REQUIRED ACTION: From the records below, transcribe only the lines running from the one with "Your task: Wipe" through the one with "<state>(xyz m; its". Keep both of those end lines.

SUPPLIED INFORMATION:
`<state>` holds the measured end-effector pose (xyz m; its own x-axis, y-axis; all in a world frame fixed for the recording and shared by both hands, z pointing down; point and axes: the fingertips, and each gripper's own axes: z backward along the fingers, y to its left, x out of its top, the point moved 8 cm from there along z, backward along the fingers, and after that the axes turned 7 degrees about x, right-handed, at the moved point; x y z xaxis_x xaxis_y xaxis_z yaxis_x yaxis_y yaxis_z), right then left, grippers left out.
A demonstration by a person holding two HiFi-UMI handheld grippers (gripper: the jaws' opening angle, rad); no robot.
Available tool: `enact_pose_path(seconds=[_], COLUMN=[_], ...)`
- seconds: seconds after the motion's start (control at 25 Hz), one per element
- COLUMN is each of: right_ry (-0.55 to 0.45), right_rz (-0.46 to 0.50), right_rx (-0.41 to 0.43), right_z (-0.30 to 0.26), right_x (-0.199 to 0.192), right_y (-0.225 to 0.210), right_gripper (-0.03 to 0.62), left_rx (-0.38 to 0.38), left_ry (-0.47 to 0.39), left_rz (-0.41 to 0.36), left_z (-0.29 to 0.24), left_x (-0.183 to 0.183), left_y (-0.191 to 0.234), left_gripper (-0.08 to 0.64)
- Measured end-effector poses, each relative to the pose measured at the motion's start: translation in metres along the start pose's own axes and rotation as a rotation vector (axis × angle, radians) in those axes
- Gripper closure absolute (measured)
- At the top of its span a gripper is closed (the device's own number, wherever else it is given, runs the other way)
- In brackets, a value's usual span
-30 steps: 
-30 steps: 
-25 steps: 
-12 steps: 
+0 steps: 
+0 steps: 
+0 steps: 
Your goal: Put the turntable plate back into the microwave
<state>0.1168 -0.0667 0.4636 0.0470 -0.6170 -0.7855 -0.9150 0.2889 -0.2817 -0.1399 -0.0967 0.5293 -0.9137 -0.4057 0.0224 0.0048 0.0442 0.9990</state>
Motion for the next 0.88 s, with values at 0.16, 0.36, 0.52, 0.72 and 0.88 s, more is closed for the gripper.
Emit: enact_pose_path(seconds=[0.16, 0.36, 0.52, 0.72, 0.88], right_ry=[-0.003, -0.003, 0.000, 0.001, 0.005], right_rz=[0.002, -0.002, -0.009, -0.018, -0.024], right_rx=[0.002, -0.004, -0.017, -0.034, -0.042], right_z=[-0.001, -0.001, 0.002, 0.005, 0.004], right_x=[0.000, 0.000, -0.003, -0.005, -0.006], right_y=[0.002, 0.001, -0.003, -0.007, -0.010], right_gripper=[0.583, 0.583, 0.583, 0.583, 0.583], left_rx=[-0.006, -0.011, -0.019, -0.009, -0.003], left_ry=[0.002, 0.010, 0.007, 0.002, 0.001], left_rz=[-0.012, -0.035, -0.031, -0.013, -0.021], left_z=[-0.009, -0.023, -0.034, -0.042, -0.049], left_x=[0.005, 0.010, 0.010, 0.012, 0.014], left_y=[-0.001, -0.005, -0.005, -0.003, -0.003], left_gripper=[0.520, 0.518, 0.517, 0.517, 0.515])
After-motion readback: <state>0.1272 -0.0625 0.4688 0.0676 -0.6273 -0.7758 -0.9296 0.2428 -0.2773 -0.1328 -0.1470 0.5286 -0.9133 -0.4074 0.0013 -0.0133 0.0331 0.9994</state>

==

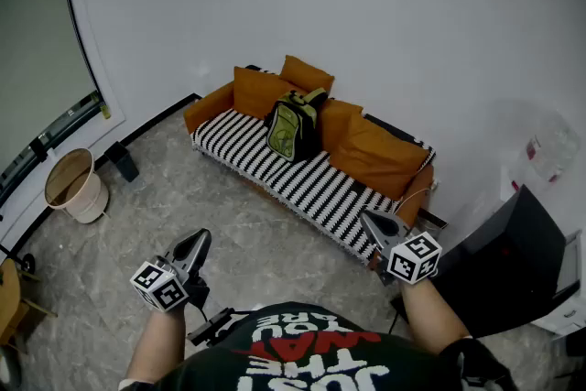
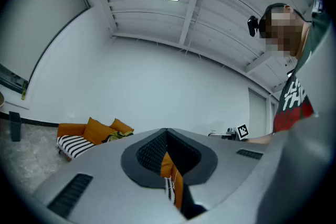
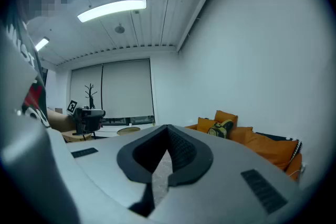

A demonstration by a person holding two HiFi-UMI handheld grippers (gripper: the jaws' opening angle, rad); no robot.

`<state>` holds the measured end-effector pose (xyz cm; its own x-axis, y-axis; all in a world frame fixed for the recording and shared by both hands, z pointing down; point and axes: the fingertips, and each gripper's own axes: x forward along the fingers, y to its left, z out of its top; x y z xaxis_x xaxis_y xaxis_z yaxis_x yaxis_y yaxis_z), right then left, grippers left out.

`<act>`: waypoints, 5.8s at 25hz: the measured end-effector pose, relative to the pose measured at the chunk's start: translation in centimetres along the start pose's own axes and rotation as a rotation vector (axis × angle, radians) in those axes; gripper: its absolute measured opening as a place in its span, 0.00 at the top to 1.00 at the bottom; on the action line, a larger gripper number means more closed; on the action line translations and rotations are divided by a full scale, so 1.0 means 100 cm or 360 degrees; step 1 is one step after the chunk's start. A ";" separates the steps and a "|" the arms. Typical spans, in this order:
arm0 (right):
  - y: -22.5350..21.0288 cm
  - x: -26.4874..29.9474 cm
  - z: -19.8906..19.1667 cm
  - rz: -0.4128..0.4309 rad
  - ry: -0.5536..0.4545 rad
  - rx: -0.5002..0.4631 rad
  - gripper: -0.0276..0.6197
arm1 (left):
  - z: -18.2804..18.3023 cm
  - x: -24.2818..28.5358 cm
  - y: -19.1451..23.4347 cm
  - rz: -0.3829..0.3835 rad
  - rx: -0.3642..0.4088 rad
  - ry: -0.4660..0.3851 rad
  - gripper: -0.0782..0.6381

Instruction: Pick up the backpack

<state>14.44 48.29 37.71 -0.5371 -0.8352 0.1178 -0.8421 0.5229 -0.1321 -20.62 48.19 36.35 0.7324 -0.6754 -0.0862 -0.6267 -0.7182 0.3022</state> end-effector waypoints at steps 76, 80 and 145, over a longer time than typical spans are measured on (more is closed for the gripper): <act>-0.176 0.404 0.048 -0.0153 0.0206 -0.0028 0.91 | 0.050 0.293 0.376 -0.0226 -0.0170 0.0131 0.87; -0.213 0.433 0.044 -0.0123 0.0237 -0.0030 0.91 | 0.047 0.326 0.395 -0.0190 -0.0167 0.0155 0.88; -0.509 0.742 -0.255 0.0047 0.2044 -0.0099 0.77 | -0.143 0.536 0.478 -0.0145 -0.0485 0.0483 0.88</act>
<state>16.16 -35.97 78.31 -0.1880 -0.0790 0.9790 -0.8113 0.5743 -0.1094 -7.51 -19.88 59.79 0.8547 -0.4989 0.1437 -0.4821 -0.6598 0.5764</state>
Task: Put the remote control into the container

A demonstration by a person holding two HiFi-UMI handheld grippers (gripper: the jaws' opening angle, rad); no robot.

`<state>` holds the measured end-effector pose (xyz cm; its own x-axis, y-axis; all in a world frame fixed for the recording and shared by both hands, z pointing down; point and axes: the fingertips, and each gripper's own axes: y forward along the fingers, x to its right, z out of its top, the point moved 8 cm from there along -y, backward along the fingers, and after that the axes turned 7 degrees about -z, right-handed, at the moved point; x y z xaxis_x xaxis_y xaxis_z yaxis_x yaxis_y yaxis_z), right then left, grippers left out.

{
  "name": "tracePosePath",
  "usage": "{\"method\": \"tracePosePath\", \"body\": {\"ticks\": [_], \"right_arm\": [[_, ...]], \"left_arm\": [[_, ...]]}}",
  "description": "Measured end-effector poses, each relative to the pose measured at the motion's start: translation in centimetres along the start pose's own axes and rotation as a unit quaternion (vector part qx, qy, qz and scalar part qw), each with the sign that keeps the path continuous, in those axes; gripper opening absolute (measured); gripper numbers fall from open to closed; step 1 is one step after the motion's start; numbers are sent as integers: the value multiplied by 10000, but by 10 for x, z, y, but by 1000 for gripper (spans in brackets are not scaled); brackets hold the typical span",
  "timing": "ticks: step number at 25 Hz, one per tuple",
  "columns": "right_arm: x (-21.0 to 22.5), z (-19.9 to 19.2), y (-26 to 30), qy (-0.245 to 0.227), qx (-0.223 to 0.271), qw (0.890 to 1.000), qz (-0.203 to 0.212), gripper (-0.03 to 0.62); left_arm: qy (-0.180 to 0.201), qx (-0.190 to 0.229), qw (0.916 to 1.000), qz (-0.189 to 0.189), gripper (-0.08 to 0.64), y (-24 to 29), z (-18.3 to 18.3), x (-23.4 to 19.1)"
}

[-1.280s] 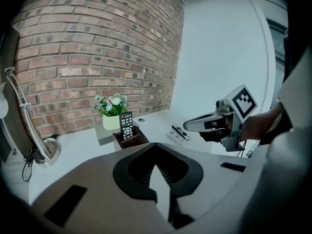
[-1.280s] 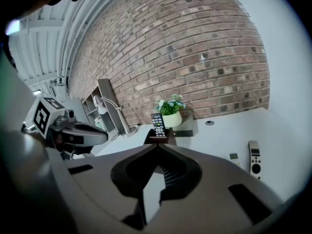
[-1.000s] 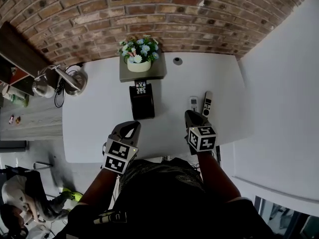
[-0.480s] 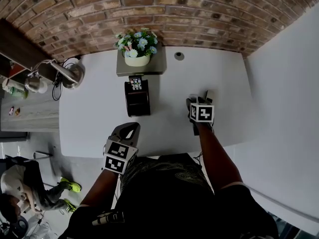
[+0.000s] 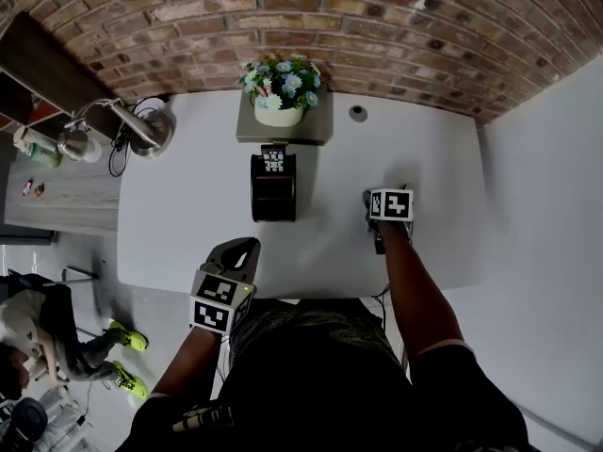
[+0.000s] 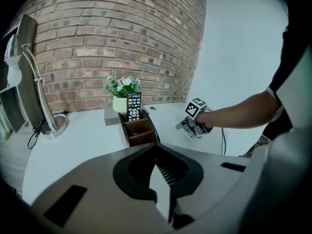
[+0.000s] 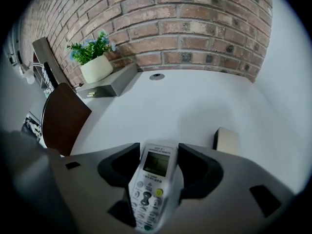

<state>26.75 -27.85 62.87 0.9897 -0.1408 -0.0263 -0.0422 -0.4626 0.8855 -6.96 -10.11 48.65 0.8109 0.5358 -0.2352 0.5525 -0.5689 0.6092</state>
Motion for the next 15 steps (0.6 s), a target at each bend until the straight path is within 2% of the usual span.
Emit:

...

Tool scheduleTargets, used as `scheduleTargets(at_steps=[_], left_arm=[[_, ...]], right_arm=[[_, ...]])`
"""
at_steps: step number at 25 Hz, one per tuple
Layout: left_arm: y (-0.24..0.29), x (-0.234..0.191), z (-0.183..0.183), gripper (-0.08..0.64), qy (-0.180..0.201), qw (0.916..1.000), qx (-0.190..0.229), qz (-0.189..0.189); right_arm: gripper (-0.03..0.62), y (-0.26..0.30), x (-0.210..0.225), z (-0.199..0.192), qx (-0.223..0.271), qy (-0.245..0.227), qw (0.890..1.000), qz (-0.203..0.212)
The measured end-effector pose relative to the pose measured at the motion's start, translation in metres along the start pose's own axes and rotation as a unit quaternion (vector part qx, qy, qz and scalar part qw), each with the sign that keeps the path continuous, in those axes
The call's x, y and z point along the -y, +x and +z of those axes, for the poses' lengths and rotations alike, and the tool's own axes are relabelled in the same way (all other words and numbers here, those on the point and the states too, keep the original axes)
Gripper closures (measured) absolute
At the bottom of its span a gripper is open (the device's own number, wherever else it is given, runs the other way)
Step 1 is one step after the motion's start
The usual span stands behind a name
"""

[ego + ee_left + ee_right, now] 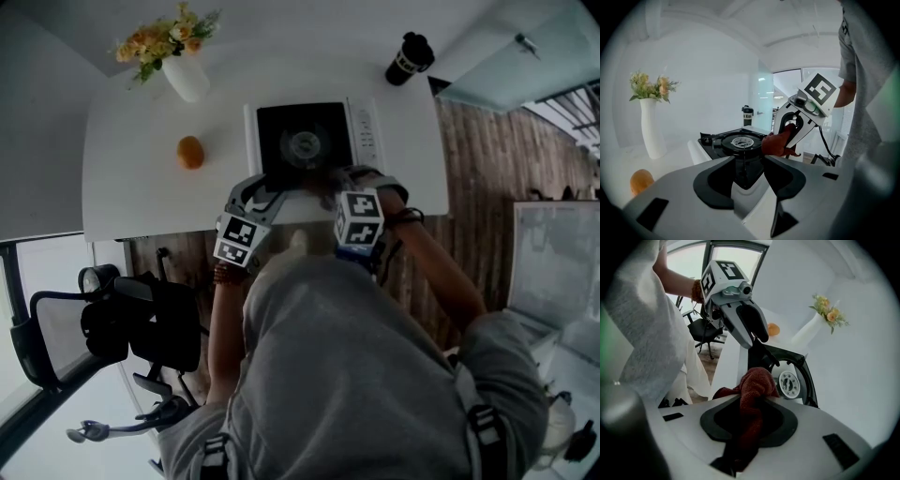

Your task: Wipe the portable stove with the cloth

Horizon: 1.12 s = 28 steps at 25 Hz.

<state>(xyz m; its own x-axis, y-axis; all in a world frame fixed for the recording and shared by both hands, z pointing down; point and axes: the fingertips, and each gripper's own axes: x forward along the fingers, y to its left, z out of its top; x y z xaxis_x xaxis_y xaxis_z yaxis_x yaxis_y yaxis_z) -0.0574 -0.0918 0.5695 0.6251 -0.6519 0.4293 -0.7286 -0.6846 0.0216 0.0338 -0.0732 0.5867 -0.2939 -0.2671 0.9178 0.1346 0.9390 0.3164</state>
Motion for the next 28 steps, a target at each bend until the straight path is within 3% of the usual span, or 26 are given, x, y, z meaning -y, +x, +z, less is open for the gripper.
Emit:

EXERCISE RESPONSE:
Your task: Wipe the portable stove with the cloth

Horizon: 1.12 s = 28 steps at 25 Hz.

<state>(xyz m; its own x-axis, y-axis; all in a world frame fixed for the recording and shared by both hands, z pointing down; point and axes: the fingertips, and each gripper's own axes: x forward along the fingers, y to its left, z out of its top; x y z xaxis_x xaxis_y xaxis_z yaxis_x yaxis_y yaxis_z) -0.0574 -0.0918 0.5695 0.6251 -0.6519 0.4293 -0.7286 -0.6846 0.0216 0.0338 -0.0732 0.5867 -0.2939 -0.2671 0.9178 0.1346 0.9390 0.3164</state>

There is nothing further in this answer.